HLC: While I find true joy in literary citizenship, immersing myself in other writers’ poetry and stories makes my own writing better. It’s sort of like a more extreme version of the old adage writers must read. In editing manuscripts with Tolsun Books, for example, I analyze every aspect of the work, from big-picture items, such as the narrative arc, to diction revision recommendations—sometimes down to a single word choice! And there’s some distance when it comes to working with other folks’ writing. It can be hard to see the downfalls in our own work because we can be too close to it. However, I learn so much from working with other writers’ stories and poems, and when it comes to craft, I try to make conscious efforts to articulate those discoveries in part so that I might later apply them to my own poems and essays.
Also, I’m going to go ahead and admit something. Sometimes reading submissions for The Literary Review, for example, is a bit of a procrastination technique. Some people watch YouTube. Others clean their house. Sometimes I dive into Submittable to read submissions when maybe I should be spending a bit more time on my own writing.
RP: It’s perhaps an understatement to say, but many of us are feeling exhausted, angry, dejected, scared, and hurt by recent social, cultural, and political events. Have you found yourself affected? How do you cope with these and other stressors?

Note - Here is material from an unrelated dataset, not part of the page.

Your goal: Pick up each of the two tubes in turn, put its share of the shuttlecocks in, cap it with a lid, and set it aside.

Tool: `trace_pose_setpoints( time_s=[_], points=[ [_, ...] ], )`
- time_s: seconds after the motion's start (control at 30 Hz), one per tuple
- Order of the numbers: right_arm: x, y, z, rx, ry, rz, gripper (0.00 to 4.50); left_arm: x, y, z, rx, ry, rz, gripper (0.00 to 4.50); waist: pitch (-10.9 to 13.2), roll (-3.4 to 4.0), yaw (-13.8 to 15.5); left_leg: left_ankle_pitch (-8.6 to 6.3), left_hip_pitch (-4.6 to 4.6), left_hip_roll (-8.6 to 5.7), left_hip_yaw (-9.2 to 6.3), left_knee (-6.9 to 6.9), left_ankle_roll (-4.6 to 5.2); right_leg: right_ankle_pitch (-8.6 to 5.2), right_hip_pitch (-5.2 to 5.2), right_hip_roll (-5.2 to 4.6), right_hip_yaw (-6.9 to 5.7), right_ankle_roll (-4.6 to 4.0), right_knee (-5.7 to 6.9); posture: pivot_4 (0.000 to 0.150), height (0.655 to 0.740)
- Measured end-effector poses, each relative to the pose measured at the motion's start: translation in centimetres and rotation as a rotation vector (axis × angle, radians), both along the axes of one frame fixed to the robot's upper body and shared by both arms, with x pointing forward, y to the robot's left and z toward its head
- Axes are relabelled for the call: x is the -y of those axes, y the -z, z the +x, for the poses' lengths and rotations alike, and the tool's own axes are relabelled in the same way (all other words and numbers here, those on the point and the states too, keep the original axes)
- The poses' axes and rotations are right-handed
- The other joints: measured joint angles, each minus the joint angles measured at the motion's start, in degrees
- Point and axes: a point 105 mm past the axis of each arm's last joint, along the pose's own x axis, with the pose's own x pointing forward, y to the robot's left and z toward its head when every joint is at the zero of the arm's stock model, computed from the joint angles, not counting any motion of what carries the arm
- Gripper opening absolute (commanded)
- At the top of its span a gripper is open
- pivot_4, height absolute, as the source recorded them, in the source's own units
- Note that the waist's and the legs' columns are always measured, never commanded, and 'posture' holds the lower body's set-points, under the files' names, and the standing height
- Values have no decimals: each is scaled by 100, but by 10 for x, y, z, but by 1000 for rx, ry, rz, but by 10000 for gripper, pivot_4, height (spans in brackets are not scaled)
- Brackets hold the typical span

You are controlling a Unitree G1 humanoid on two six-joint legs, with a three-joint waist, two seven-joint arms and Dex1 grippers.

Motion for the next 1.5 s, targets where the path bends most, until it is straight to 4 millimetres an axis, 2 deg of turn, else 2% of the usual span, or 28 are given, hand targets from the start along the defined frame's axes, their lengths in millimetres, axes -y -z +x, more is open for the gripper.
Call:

HLC: As I work to answer this, so many recent events run through my head. I live in Las Vegas, and the effects of the October 1st shooting have been heavy on my Southern Nevada community. I also work at a Hispanic Serving Institution and was teaching the night of the presidential election, and I still can’t quite articulate the events and mood of my classroom on that evening as the results unfolded—although it is important to note that I’m a white woman and do, or at least work to, recognize my privilege as such.
On that note, when I’m
feeling debilitating down, the best thing I can do for my own spirits is to
help others. It shifts my focus away from myself. Maybe this goes back to the
bit about literary citizenship. I absolutely do not mean to sound high and
mighty. I have flaws. Lots of them. Even what I’m saying right here and
now—that I often help others to improve my own mood—might be rooted, at least
in part, in some sort of selfishness.
However, hosting readers for other poets in my Vegas Valley, for example, is
one way I bring hope into my community and into my own days. Also, my two dogs,
Maggie and Roxie Li, are beacons of light. I adore them. Risa, you probably
knew that we couldn’t make it through an interview without me mentioning my
pups!
RP: What do you hope people take from I was the girl with the moon-shaped face?
HCL: Hmm. Well, I am interested in hearing what others are taking away from the chapbook. You know. There’s that whole thing about how once you put your writing out into the world, it isn’t really yours anymore. What you hoped to communicate falls away. How the reader interprets the writing is what matters.
However, I very much appreciate the opportunity to answer this question! My wish is that the readers might find comfort through companionship in the more elegiac moments and that they might find hope in the glimmers of light throughout the pages as well.
Risa Pappas is an award-winning filmmaker, published poet and freelance writer. She is also an editor at Tolsun Books. A professional rebel, Risa’s areas of focus are intersectional feminism, professional wrestling, and tea. She lives in Philadelphia with her cat and an alarming number of houseplants.